There used to be a guy who kept a blog named Goldmund, for example, who, whatever his flaws, talked a lot about his older male relatives and how they influenced his development. Unfortunately his blog has been effectively abandoned… but he’s one of the few guys I’ve seen talk seriously about family and family influence. A lot of “how to be a man” and “how to be a woman” are best conveyed by aunts, uncles, older cousins, those relationships. Default_friend tweeted the other day that she learns a lot from her mom and grandma (can’t find the tweet at the moment), which may help explain why she thinks modern feminism is re/tarded. Camille Paglia writes about the same in her books and essays, about the vital role extended family play in development.
Who or what replaces family? Schools, bureaucracies, ideologies. Except none of those replacements work, it’s like trying to live off McDonald’s and fast food: even if you’re technically alive, you’re barely living. In “The [male] feminist,” the guy absorbs an ideology pitched by power-hungry bureaucrats. The story is exaggerated for effect, I understand that, but normal guys, as they get older, they understand how to discard bullshit that doesn’t work. Even the pathetic snake guys who embrace “I am a feminist” as a way to get laid in high school or college, almost always quit at some point. You get old enough to see an ideology doesn’t work, you quit it. The most interesting part of many stories isn’t what’s in them, but what’s missing.
Chicks aren’t attracted to vulnerability, and the story’s narrator goes around with his belly exposed to every chick he runs into. Chicks like guys they can be vulnerable with, but not guys who are vulnerable. Or the guy is vulnerable is a minor way, like, “I am afraid of heights.” Or maybe, “My ex was super hot but also hurt me badly.” Your hot ex (social proof) hurt you, and now I, a lady, can heal you with my magic pussy? That’s minor vulnerability. Major vulnerability is something like outright incompetence. Competence is attractive to women, which is why effective men work so hard to develop it.
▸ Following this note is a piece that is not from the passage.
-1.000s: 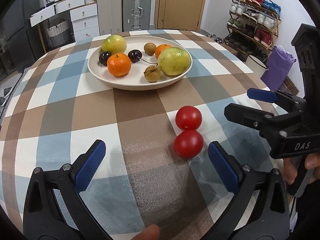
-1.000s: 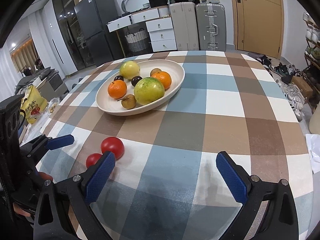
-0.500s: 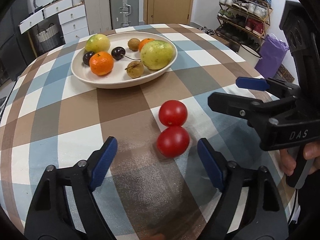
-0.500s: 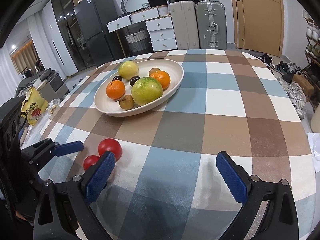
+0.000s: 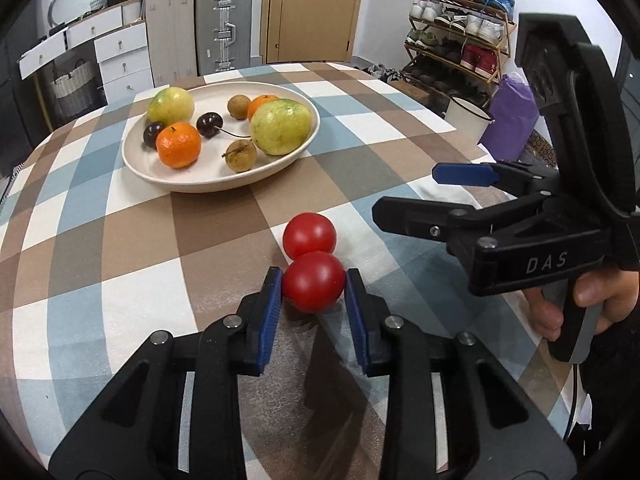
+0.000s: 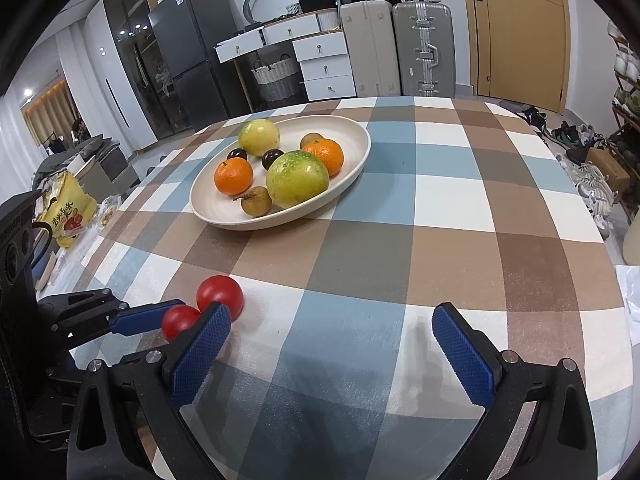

Lots of red pill guys get that masculinity is earned, not given, and that’s why so many primitive tribes have intense male initiation rituals. Femininity is given, not earned, just by going through puberty. That power must be learned to be wielded well, to be sure, but it’s there by showing up… something the male feminist in the story misses.
I don’t remember how the exact conversation went, but Short Dancer admitted that she slept with an incompetent guy her age (who I knew slightly) right before I started f**king her. The guy got her by virtue of proximity and luck, but he lacked masculinity identity and had no one, from what I can tell, to teach him about it. Then I got with Short Dancer, who was diplomatic, but also basically said that he lacked adequate aggression and masculinity. I thought the guy was okay, and if I’d been able to see a way to help him I would have, but, due to some other circumstances, there was no real way to do so. Maybe losing Short Dancer to an older, more masculine guy taught him something important. He seemed like a guy who might identify as a male feminist, although I never heard him actually do so.